Attorney General Marshall Announces Support of 21 Other States to Ask
U.S. Supreme Court to Hear Alabama’s Dismemberment Abortion Case
(MONTGOMERY) -Attorney General Steve Marshall said he is pleased that 21 other states are
supporting Alabama in his petition asking the U.S. Supreme Court to hear a case challenging
the constitutionality of Alabama’s law banning dismemberment abortions. The State of
Louisiana was joined by 20 additional states in an amicus curiae brief filed today in the case of
Marshall v. West Alabama Women’s Center.
On December 20, 2018, Attorney General Marshall filed a cert petition with the Supreme Court
seeking review of the 11th U.S. Circuit Court of Appeals’ August 2018 ruling against Alabama’s
2016 law which banned the gruesome second-trimester abortion procedure. About seven
percent of the abortions performed in Alabama each year are dismemberment abortions. State
law allows the use of more humane alternative medical procedures to perform second-trimester
abortions.
“The support of these states underscores how significant the national interest is in resolving this
issue,” said Attorney General Marshall. “At least nine states have enacted similar laws, and
litigation is pending in the Fifth Circuit, the Eighth Circuit and multiple state courts.”
In a dismemberment abortion, a doctor dismembers a living unborn child and extracts him or
her one piece at a time from the uterus using clamps, grasping forceps, tongs, or scissors.
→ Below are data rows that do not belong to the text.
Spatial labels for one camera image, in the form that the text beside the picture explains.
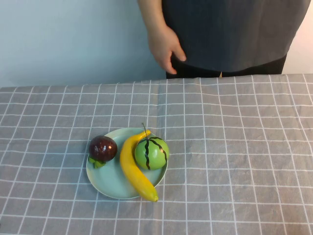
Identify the yellow toy banana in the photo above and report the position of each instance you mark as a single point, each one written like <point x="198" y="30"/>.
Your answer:
<point x="132" y="169"/>

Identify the dark grey shirt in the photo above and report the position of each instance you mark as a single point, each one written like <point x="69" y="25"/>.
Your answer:
<point x="232" y="31"/>

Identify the dark purple toy mangosteen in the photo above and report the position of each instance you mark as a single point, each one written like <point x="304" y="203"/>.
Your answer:
<point x="102" y="148"/>

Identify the light teal round plate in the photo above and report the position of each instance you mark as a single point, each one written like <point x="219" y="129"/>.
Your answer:
<point x="110" y="181"/>

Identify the person's right forearm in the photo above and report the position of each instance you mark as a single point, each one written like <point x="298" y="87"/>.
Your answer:
<point x="151" y="14"/>

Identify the person's right hand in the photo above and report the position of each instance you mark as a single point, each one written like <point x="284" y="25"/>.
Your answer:
<point x="162" y="46"/>

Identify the black trousers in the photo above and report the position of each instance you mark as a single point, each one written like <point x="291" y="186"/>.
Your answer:
<point x="195" y="71"/>

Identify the small green toy watermelon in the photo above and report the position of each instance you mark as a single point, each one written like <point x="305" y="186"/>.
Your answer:
<point x="151" y="154"/>
Attorney General Marshall argued that Alabama’s law is similar to the federal ban on partial
birth abortions which was enacted in 2003 and upheld by the Supreme Court in 2007.
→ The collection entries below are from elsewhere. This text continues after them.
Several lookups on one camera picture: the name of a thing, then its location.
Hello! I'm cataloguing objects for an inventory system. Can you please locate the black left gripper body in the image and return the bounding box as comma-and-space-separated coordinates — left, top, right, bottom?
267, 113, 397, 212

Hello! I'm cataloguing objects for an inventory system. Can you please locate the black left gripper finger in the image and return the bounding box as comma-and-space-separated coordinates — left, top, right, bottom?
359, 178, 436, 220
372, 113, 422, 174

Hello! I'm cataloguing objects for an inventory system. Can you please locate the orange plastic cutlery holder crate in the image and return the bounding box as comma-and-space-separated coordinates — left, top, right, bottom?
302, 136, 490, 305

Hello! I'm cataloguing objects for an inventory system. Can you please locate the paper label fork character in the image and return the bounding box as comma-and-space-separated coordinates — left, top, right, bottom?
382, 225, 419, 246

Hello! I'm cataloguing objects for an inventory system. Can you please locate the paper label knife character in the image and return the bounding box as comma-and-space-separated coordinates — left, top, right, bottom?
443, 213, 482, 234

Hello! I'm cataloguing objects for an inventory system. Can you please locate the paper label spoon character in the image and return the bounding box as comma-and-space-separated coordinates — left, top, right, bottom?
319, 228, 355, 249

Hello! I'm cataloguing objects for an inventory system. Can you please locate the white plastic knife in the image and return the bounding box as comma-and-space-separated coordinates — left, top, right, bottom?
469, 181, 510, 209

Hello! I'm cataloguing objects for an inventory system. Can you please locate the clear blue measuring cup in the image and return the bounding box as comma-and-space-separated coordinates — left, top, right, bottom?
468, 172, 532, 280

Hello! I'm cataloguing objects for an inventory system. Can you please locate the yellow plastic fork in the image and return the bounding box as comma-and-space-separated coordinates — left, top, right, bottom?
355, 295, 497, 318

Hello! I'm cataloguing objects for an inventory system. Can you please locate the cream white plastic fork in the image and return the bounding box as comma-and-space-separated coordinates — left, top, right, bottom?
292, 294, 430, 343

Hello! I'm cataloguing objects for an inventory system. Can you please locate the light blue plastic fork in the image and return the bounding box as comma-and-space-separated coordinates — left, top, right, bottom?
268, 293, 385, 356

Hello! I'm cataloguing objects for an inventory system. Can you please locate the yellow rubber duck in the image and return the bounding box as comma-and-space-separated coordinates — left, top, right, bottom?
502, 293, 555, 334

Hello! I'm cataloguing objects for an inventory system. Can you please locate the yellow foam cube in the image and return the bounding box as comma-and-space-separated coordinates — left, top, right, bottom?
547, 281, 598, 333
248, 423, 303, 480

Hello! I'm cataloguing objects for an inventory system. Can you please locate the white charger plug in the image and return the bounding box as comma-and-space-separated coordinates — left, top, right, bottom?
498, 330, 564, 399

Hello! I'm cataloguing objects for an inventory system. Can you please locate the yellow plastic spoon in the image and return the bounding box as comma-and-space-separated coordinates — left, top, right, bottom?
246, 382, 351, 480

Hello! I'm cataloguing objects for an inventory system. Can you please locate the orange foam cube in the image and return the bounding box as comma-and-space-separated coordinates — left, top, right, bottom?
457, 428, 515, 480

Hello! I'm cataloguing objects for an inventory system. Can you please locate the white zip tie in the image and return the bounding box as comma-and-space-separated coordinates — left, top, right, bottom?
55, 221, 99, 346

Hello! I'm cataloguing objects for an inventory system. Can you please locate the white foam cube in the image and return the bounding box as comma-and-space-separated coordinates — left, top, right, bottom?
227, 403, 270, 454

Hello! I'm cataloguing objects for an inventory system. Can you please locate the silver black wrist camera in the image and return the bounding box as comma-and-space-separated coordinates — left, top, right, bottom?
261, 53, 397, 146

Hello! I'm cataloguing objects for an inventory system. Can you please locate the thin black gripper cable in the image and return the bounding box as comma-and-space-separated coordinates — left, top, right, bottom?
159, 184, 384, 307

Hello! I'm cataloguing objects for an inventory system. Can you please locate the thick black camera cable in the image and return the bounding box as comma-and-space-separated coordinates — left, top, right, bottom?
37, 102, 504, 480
Attorney General Marshall noted that federal law already constitutionally prohibits partial-
birth abortions and has asserted that the lower courts were wrong to enjoin Alabama from
enforcing its ban on dismemberment of a living fetus. “There is no ‘meaningful difference’
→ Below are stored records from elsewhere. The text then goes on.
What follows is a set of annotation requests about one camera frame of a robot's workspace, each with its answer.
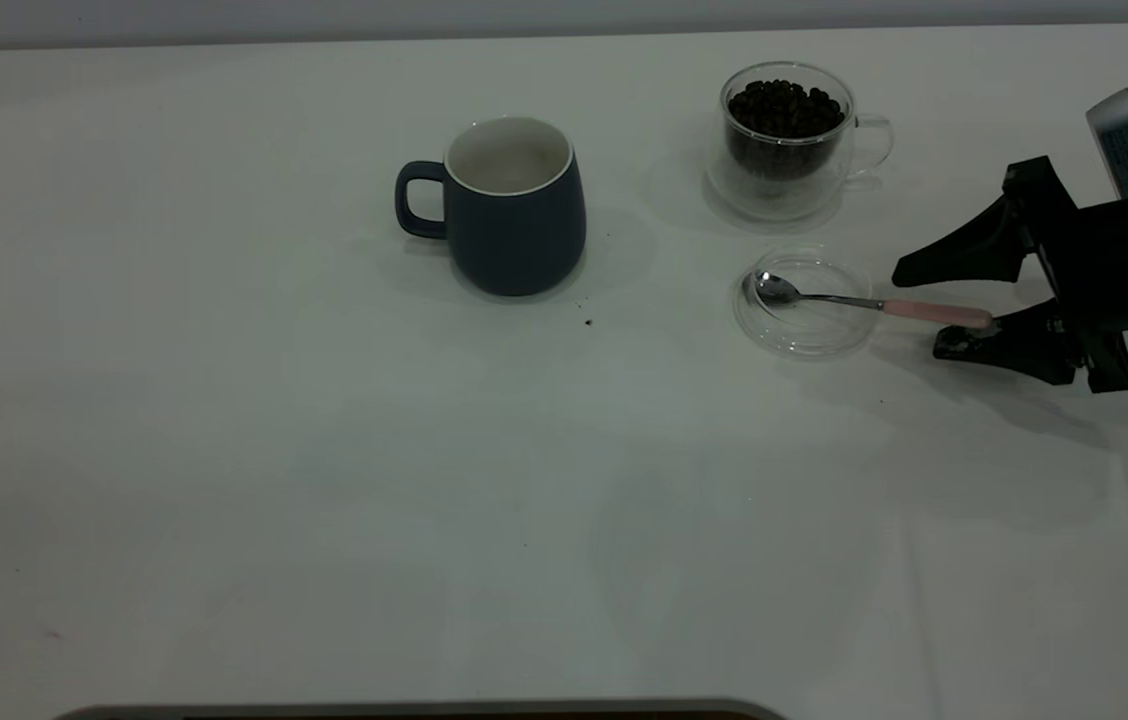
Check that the dark coffee beans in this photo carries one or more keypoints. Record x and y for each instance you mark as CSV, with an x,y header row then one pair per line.
x,y
784,115

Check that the clear round glass saucer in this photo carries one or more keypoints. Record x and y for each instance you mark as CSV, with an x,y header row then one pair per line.
x,y
809,335

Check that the clear double-wall glass cup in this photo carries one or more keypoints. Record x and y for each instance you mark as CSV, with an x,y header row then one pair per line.
x,y
824,185

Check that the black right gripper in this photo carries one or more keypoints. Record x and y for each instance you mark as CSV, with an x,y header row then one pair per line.
x,y
1124,265

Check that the dark grey ceramic mug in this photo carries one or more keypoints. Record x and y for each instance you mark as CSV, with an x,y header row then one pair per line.
x,y
519,235
between death-by-dismemberment abortion in the womb and partial birth abortion outside it,”
Attorney General Marshall wrote in his brief. He argued that the U.S. Supreme Court needs to
act to resolve inconsistencies in how the two procedures are treated legally, and to reverse the
lower court ruling in Alabama.
Louisiana was joined in the amicus brief by the states of Arizona, Arkansas, Florida, Georgia,
Idaho, Indiana, Kansas, Mississippi, Missouri, Montana, Nebraska, North Dakota, Ohio,
Oklahoma, South Carolina, South Dakota, Texas, Utah, West Virginia and Kentucky.